* [DATA]:
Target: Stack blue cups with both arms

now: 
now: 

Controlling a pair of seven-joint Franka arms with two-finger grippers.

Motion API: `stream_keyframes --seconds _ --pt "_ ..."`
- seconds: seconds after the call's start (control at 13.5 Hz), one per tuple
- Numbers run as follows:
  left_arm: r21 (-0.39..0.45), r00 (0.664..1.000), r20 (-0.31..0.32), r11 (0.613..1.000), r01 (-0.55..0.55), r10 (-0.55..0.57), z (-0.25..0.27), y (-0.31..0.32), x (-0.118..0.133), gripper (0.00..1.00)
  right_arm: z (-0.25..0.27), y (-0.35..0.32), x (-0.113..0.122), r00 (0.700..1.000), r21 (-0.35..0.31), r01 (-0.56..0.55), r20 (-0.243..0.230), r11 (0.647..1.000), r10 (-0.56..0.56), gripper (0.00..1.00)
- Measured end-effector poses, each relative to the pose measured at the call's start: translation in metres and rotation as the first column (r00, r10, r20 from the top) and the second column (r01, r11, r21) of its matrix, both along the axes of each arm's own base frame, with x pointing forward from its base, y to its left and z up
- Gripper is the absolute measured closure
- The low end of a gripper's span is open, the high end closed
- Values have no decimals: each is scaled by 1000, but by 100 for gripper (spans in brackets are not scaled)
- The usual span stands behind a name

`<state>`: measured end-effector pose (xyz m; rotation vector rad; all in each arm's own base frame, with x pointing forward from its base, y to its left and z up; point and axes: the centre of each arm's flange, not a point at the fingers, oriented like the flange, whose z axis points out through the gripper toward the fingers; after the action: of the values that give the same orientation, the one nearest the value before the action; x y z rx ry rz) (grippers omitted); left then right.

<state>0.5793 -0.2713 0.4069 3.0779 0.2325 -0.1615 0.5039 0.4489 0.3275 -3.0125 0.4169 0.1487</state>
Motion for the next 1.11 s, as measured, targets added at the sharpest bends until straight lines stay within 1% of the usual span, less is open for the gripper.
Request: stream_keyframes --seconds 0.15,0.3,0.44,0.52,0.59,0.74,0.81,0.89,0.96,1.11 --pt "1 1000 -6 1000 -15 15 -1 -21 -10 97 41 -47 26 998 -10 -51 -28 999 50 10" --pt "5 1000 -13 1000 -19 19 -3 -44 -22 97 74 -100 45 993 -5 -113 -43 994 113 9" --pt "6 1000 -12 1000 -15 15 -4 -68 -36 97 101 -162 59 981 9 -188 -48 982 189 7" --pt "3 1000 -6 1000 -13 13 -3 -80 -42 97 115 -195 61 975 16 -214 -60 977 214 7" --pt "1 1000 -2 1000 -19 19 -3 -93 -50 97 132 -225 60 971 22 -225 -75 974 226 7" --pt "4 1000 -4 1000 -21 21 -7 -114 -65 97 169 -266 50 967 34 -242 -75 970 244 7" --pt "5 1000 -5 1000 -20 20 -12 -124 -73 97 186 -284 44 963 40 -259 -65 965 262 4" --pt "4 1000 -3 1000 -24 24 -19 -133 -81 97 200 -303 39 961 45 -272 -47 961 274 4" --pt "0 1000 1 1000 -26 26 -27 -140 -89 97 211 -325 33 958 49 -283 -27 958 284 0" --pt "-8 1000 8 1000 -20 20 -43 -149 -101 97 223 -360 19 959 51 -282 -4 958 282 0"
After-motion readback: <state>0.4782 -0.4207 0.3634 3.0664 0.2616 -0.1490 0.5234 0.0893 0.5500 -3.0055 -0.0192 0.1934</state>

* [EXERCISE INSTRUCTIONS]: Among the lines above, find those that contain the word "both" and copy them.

* [RESULT OF THIS TASK]:
Target: Stack blue cups with both arms
- Measured end-effector poses, each relative to the pose measured at the call's start: translation in metres and rotation as the first column (r00, r10, r20 from the top) and the second column (r01, r11, r21) of its matrix, both along the axes of each arm's own base frame, with x pointing forward from its base, y to its left and z up

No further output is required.